Before understanding the potential impacts of the cap, we need to understand how oilsands production might grow in the future. The National Energy Board (NEB) recently forecasted that oilsands production could more than double, from 2.30 million barrels per day in 2014 to 4.76 million barrels per day in 2040.This additional production could provide Albertans and Canadians with immense economic benefits, including higher royalty revenues for governments.
For example, if producers reduce the emissions intensity of oilsands production by a modest amount, cumulative production losses may total two billion barrels of oil between 2027 and 2040. If producers aren’t able to reduce their emissions intensity levels, the cap could have a larger effect and more oil would be left in the ground.
The amount of oil left in the ground would also come at a high cost. Based on projections of future oil prices, and accounting for things like the cost of preparing the oil for transportation, the cumulative value of the lost production from 2027 to 2040 could total C$150 billion (in 2015 dollars).
To make matters worse, this high cost will come with very little environmental benefit. This is not surprising given that over the last few years GHG emissions from the oilsands have amounted to less than 0.15 per cent of global emissions. Based on estimates of how much oil could be left in the ground in our scenario where oilsands producers improve the emissions intensity of their production, emissions from the oilsands could be only 15 Mt lower in 2040 compared to a no-cap scenario.

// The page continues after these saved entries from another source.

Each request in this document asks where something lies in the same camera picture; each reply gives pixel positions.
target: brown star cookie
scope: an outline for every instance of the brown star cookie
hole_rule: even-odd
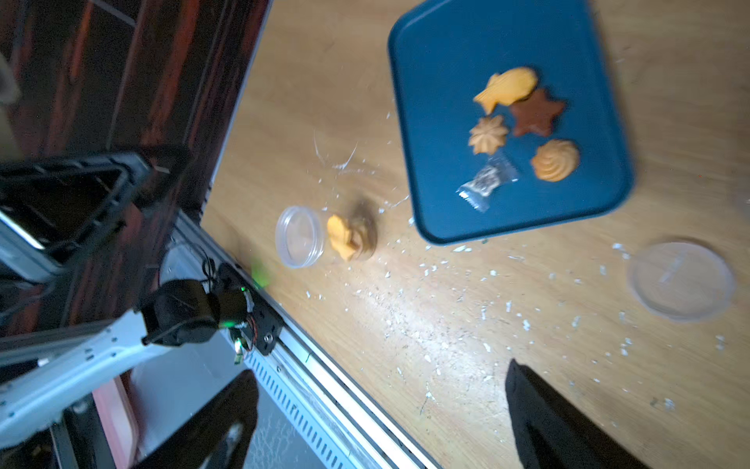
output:
[[[552,134],[552,120],[563,113],[565,103],[562,101],[549,101],[547,91],[543,88],[534,91],[529,99],[513,103],[511,113],[516,119],[513,135],[521,135],[533,132],[542,137]]]

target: clear plastic lid
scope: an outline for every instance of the clear plastic lid
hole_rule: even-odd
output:
[[[726,262],[691,242],[666,242],[637,253],[628,281],[646,309],[678,322],[721,313],[731,303],[735,288]]]
[[[325,245],[326,231],[318,212],[300,206],[283,211],[276,223],[276,251],[285,266],[312,266]]]

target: cookie
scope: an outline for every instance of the cookie
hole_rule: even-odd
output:
[[[487,82],[487,88],[474,97],[481,104],[484,113],[490,115],[497,104],[510,106],[524,99],[536,86],[537,77],[528,67],[513,68],[502,75],[494,74]]]
[[[581,156],[570,140],[550,140],[536,149],[531,159],[534,174],[542,181],[562,181],[578,167]]]
[[[357,252],[357,247],[351,244],[353,232],[349,227],[349,223],[338,215],[331,215],[326,228],[328,230],[328,240],[331,242],[331,247],[334,251],[344,260],[351,260]]]
[[[469,145],[474,147],[474,155],[487,153],[492,155],[506,144],[508,128],[503,125],[503,117],[481,117],[479,123],[469,131]]]
[[[565,103],[549,101],[547,91],[538,89],[529,99],[511,105],[511,113],[516,119],[513,135],[520,137],[532,132],[542,137],[552,135],[552,121],[563,113]]]

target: swirl cookie
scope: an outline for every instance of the swirl cookie
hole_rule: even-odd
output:
[[[536,150],[531,165],[534,174],[542,181],[558,182],[570,176],[581,156],[570,140],[550,140]]]

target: dark wooden panel
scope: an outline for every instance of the dark wooden panel
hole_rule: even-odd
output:
[[[30,3],[13,51],[22,97],[9,109],[25,155],[104,149],[132,32],[85,0]]]
[[[117,317],[155,286],[177,202],[203,201],[268,7],[267,0],[143,0],[133,29],[84,0],[62,3],[31,0],[15,40],[24,96],[11,123],[25,154],[187,143],[197,161],[161,209],[144,218],[130,207],[124,229],[2,335]],[[109,3],[126,14],[139,4]]]
[[[187,144],[202,157],[187,175],[194,183],[183,185],[178,195],[179,205],[185,209],[203,206],[210,185],[205,176],[213,174],[221,154],[268,8],[269,0],[227,3],[187,136]]]
[[[118,100],[116,146],[183,142],[224,0],[144,2]]]
[[[141,4],[140,0],[103,0],[103,2],[117,8],[133,20],[138,18],[138,11]]]
[[[0,54],[8,61],[13,52],[13,36],[20,0],[0,0]]]

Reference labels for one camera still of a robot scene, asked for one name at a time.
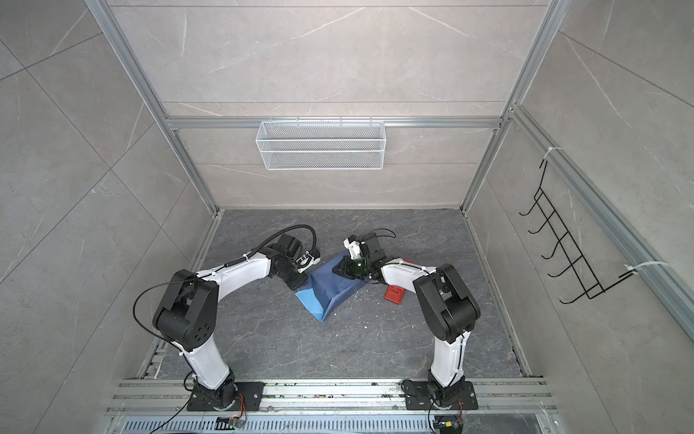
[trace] light blue fabric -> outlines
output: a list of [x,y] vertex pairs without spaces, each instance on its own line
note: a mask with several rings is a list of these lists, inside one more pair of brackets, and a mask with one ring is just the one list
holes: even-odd
[[320,266],[309,275],[308,282],[296,292],[299,301],[320,322],[325,321],[340,303],[366,284],[364,281],[340,277],[332,272],[335,265],[348,254],[345,250]]
[[323,306],[321,306],[321,302],[318,301],[316,295],[313,293],[313,288],[297,291],[296,296],[299,298],[299,301],[304,305],[304,307],[311,312],[311,315],[315,316],[320,322],[323,322],[323,313],[325,310],[323,309]]

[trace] white wire basket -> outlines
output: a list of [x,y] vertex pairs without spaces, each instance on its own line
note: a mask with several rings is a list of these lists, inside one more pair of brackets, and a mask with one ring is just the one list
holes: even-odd
[[386,129],[368,119],[266,121],[255,142],[268,170],[382,169]]

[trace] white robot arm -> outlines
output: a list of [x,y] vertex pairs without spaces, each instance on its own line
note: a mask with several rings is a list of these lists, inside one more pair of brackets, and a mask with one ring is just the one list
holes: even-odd
[[402,258],[386,255],[375,232],[359,237],[351,235],[344,240],[349,251],[333,272],[346,278],[380,281],[417,294],[422,313],[429,329],[434,333],[434,362],[429,370],[426,390],[422,385],[403,381],[407,396],[418,395],[415,403],[433,402],[439,408],[453,404],[463,406],[467,400],[476,408],[471,383],[465,382],[463,358],[465,345],[475,321],[480,318],[480,307],[458,272],[450,264],[423,267]]
[[[284,232],[308,228],[313,246],[301,257],[301,243]],[[275,237],[280,239],[269,244]],[[193,370],[194,389],[188,408],[227,410],[235,404],[238,387],[234,374],[214,343],[217,304],[240,287],[267,276],[281,278],[291,290],[306,282],[303,272],[320,261],[313,228],[295,225],[273,234],[259,247],[214,269],[197,273],[180,270],[156,310],[152,323],[165,340],[180,350]]]

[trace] black wire rack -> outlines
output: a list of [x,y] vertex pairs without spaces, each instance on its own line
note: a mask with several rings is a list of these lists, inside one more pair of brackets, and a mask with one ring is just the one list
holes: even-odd
[[[561,272],[559,272],[558,274],[547,274],[547,275],[549,277],[560,277],[562,274],[566,273],[568,270],[571,270],[571,271],[573,271],[574,275],[576,275],[576,278],[578,279],[579,283],[581,284],[581,289],[582,289],[581,294],[579,294],[575,298],[571,299],[570,301],[564,301],[564,300],[559,300],[559,301],[562,302],[563,304],[571,304],[583,296],[586,296],[589,299],[594,299],[598,295],[606,292],[608,289],[614,287],[615,285],[617,285],[619,283],[622,283],[623,281],[627,280],[629,277],[633,276],[634,271],[629,270],[626,273],[618,276],[617,281],[615,283],[611,284],[610,286],[605,287],[600,282],[600,279],[598,279],[598,277],[595,275],[595,272],[593,271],[591,264],[588,262],[588,259],[583,254],[581,247],[578,245],[578,243],[576,243],[576,240],[574,239],[573,235],[568,230],[568,227],[564,223],[564,219],[561,218],[561,215],[559,215],[559,213],[557,212],[557,209],[555,208],[555,206],[552,204],[552,201],[545,193],[545,190],[542,189],[542,182],[545,180],[545,173],[547,172],[547,161],[543,160],[542,163],[540,163],[539,168],[542,170],[542,177],[540,178],[540,185],[537,187],[537,191],[533,195],[534,202],[533,202],[532,206],[530,207],[530,209],[526,213],[519,212],[518,214],[520,214],[522,216],[527,216],[533,211],[533,209],[535,209],[537,207],[540,210],[540,212],[542,213],[542,215],[544,216],[545,221],[542,223],[542,226],[540,226],[540,229],[538,229],[537,231],[528,231],[528,233],[536,234],[536,233],[539,233],[540,231],[542,231],[542,229],[545,226],[549,226],[549,228],[552,230],[552,234],[554,235],[554,237],[557,240],[557,242],[555,243],[555,247],[552,250],[552,254],[549,256],[541,255],[542,258],[545,260],[552,259],[555,255],[555,253],[557,252],[557,249],[561,248],[561,252],[564,254],[564,257],[568,261],[568,266],[565,269],[563,269]],[[539,201],[543,197],[545,198],[547,203],[549,203],[549,208],[550,208],[549,210],[544,210],[542,208],[542,205],[540,205]],[[557,219],[559,220],[560,224],[556,225],[557,227],[555,227],[555,225],[553,225],[552,222],[550,221],[550,219],[553,216],[557,216]],[[567,252],[567,248],[570,247],[570,243],[573,243],[573,245],[575,246],[575,248],[578,252],[578,256],[574,259],[571,259],[571,257],[569,256],[569,253]],[[593,284],[590,287],[587,287],[586,282],[581,277],[581,274],[576,270],[576,265],[581,263],[581,262],[587,266],[588,270],[590,271],[591,275],[593,276],[593,279],[595,279],[595,284]]]

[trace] red box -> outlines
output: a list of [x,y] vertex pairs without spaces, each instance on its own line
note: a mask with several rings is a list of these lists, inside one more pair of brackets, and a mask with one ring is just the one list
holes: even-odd
[[385,299],[390,300],[393,303],[400,304],[405,296],[406,289],[403,287],[390,285],[386,290]]

To put this into perspective, in 2012 global GHG emissions were estimated at just under 45,000 Mt, making the reductions from Alberta’s emissions cap a drop in the bucket. And global emissions are expected to grow in the future, unless counties take unexpected dramatic actions.

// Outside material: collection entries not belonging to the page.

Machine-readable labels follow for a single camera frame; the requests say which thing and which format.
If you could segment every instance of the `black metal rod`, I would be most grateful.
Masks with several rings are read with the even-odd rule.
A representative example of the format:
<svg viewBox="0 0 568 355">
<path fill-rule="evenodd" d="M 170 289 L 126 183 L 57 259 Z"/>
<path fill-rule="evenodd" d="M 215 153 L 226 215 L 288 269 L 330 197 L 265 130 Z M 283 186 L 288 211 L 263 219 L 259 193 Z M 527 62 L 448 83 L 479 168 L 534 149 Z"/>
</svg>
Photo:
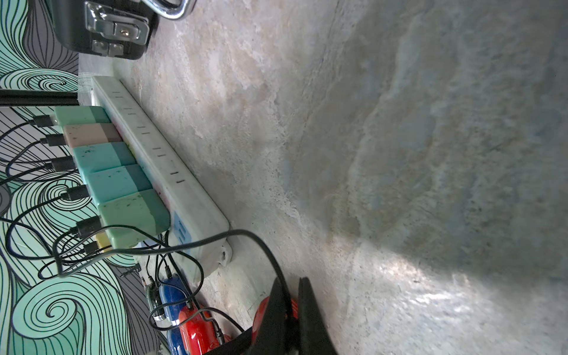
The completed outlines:
<svg viewBox="0 0 568 355">
<path fill-rule="evenodd" d="M 77 106 L 77 93 L 0 89 L 0 107 Z"/>
</svg>

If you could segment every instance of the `wall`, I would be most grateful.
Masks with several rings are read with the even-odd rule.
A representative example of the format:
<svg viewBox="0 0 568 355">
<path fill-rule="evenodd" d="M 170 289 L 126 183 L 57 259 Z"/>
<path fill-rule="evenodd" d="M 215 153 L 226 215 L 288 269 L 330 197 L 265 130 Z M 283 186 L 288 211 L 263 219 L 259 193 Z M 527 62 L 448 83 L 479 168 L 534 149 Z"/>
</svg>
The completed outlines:
<svg viewBox="0 0 568 355">
<path fill-rule="evenodd" d="M 41 0 L 2 0 L 1 9 L 0 88 L 77 91 L 77 54 L 55 39 L 45 4 Z M 51 113 L 50 107 L 2 107 L 0 132 L 33 115 Z M 0 158 L 10 160 L 29 143 L 58 129 L 23 127 L 0 141 Z M 37 145 L 21 159 L 68 154 L 66 147 Z M 6 176 L 6 165 L 0 163 L 1 178 Z M 15 164 L 10 172 L 13 175 L 33 166 L 37 164 Z M 82 183 L 77 173 L 45 170 L 24 178 L 54 181 L 0 187 L 0 213 L 8 220 L 59 195 L 66 186 Z M 90 199 L 59 201 L 28 214 L 22 222 L 53 241 L 77 221 L 96 214 Z M 10 256 L 5 242 L 8 226 L 5 222 L 0 225 L 0 353 L 142 355 L 159 348 L 163 338 L 147 325 L 148 309 L 139 277 L 118 277 L 134 265 L 132 257 L 111 257 L 75 276 L 42 280 L 38 272 L 49 260 L 26 261 Z M 45 255 L 37 238 L 23 227 L 16 228 L 12 245 L 14 251 L 26 256 Z M 51 265 L 42 275 L 50 277 L 54 272 Z"/>
<path fill-rule="evenodd" d="M 80 67 L 311 278 L 341 354 L 567 355 L 566 5 L 199 0 L 140 60 Z M 203 291 L 250 324 L 274 274 L 229 242 Z"/>
</svg>

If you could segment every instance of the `black metal case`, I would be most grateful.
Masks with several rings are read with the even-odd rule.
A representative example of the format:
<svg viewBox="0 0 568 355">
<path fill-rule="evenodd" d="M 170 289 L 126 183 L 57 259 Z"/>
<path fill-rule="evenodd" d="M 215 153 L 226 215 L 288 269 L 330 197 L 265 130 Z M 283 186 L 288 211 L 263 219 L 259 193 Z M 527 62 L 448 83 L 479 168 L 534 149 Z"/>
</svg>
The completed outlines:
<svg viewBox="0 0 568 355">
<path fill-rule="evenodd" d="M 57 39 L 76 52 L 138 59 L 157 24 L 157 15 L 143 2 L 45 1 Z"/>
</svg>

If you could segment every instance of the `metal latch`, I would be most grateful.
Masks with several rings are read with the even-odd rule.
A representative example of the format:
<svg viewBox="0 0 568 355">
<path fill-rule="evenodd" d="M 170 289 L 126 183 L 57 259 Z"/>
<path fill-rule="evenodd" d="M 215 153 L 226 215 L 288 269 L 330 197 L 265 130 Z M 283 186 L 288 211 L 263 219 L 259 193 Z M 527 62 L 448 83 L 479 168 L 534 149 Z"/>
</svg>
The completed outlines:
<svg viewBox="0 0 568 355">
<path fill-rule="evenodd" d="M 146 44 L 150 33 L 147 18 L 91 1 L 85 1 L 85 28 L 106 39 L 141 45 Z"/>
</svg>

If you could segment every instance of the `concrete floor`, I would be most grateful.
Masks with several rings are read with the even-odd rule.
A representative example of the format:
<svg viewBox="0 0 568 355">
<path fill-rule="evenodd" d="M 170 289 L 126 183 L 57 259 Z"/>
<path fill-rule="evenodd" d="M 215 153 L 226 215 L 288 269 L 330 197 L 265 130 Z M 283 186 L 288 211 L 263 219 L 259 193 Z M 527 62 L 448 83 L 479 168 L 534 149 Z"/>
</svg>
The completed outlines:
<svg viewBox="0 0 568 355">
<path fill-rule="evenodd" d="M 567 10 L 199 0 L 80 71 L 123 80 L 294 293 L 311 278 L 340 353 L 566 355 Z M 250 325 L 274 274 L 231 244 L 204 295 Z"/>
</svg>

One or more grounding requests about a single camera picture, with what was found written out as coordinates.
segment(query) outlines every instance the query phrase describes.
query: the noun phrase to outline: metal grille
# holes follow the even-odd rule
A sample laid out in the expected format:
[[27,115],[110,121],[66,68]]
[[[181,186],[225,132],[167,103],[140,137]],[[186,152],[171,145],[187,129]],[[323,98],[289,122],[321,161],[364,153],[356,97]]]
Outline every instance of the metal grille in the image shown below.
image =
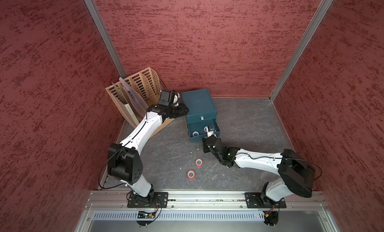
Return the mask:
[[[137,211],[100,210],[93,220],[148,220],[136,219]],[[260,211],[170,211],[163,210],[157,220],[163,221],[264,221]]]

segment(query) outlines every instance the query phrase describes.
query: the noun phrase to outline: metal bracket
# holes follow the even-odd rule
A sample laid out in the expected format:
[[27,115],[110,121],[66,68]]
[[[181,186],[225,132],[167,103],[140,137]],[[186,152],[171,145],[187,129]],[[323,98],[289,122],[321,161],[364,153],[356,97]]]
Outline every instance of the metal bracket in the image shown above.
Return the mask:
[[[168,192],[155,192],[153,200],[155,201],[155,199],[157,199],[161,203],[161,205],[159,205],[161,208],[166,208],[168,204]],[[139,196],[131,193],[129,195],[127,207],[145,208],[140,202],[141,201],[139,200]]]
[[[247,202],[247,208],[248,209],[265,209],[263,204],[260,203],[259,198],[260,198],[261,193],[259,192],[247,192],[244,193],[245,196],[245,201]],[[284,198],[281,199],[279,202],[276,202],[275,208],[285,209],[287,205],[285,204]]]

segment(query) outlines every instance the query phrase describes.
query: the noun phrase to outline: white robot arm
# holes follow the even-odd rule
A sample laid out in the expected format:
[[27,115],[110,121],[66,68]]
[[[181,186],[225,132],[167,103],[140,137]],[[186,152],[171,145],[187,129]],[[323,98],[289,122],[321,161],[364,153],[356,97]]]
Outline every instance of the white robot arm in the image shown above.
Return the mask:
[[293,150],[283,153],[258,153],[241,148],[227,147],[220,138],[203,138],[204,153],[211,152],[227,167],[260,169],[274,173],[280,178],[267,182],[258,198],[259,204],[272,208],[283,197],[296,194],[305,198],[312,196],[315,169]]
[[129,186],[141,198],[143,205],[152,204],[154,190],[142,175],[140,154],[145,143],[167,118],[188,113],[189,109],[179,103],[179,97],[175,91],[163,90],[159,103],[147,109],[146,116],[132,133],[120,144],[111,144],[108,148],[108,174]]

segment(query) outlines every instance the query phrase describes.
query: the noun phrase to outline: aluminum frame
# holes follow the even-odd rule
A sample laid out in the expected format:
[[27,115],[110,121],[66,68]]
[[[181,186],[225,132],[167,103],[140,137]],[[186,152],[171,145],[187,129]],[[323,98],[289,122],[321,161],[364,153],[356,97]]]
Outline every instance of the aluminum frame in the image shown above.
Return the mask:
[[120,61],[119,55],[116,52],[116,49],[112,43],[111,37],[108,34],[107,28],[105,27],[105,24],[103,22],[103,19],[100,16],[99,10],[97,9],[96,3],[94,0],[84,0],[85,4],[87,5],[87,8],[93,18],[93,21],[96,24],[96,27],[99,30],[99,33],[101,37],[103,38],[103,41],[105,43],[105,46],[108,49],[109,54],[111,55],[111,58],[113,60],[113,63],[115,63],[116,69],[119,72],[120,77],[125,79],[127,77],[127,74],[125,73],[125,69]]
[[292,141],[291,141],[291,138],[289,138],[289,135],[287,133],[287,130],[285,129],[284,127],[284,124],[280,118],[280,115],[279,113],[277,112],[277,109],[275,107],[275,104],[273,103],[273,101],[270,101],[271,102],[271,106],[272,106],[272,109],[273,109],[273,112],[276,116],[276,119],[277,119],[277,122],[279,123],[280,125],[280,129],[281,129],[281,132],[283,133],[283,136],[284,136],[284,139],[285,141],[287,142],[288,146],[290,147],[290,149],[294,150],[295,151],[295,148],[293,147],[293,144],[292,144]]
[[290,75],[293,68],[295,67],[297,61],[299,60],[305,47],[307,46],[307,44],[311,40],[311,38],[312,38],[314,32],[316,31],[317,27],[319,26],[320,22],[323,20],[324,15],[328,11],[332,2],[333,2],[333,0],[321,0],[319,7],[317,8],[317,10],[314,13],[307,29],[305,30],[303,36],[301,37],[301,40],[300,40],[299,44],[297,45],[295,52],[293,53],[290,61],[288,62],[285,70],[281,74],[279,81],[276,83],[276,86],[273,89],[273,91],[269,97],[271,102],[273,102],[276,99],[277,94],[280,92],[285,81],[287,80],[288,76]]
[[[110,189],[91,191],[76,232],[87,232],[95,212],[100,210],[136,211],[127,208],[127,193],[130,190]],[[248,209],[244,193],[259,191],[199,191],[199,190],[158,190],[168,192],[168,205],[163,211],[262,211]],[[339,232],[321,191],[314,191],[311,198],[296,195],[285,198],[286,209],[281,211],[318,211],[327,232]]]

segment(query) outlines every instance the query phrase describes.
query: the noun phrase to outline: tape roll
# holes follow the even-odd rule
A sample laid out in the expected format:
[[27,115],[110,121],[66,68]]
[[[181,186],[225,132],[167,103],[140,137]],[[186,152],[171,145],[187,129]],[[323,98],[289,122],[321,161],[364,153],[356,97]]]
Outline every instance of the tape roll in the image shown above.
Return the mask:
[[202,159],[196,159],[195,160],[196,167],[200,168],[203,166],[203,160]]
[[196,172],[193,169],[188,170],[187,178],[189,180],[193,180],[196,177]]

The emissions reductions from the cap will also come at a high cost of over $1,000 per tonne of GHG reduced. By comparison, in 2018 when Alberta’s revised carbon tax is fully phased in, emissions will be priced at only $30 per tonne. In addition, the United States Environmental Protection Agency puts its highest estimate of the social cost of carbon emissions at only US$183 in 2040. Put differently, the cost of reducing emissions with the emissions cap will be roughly five times greater than the upper estimate of the social cost of carbon and over 30 times larger than the fully phased-in carbon tax.
Reducing greenhouse gas emissions is a reasonable policy objective. But it needs to be done in a cost-effective manner. The 100 Mt cap on GHG emissions could place large costs on Albertans and Canadians by potentially constraining future growth in oilsands development, while providing little environmental benefit.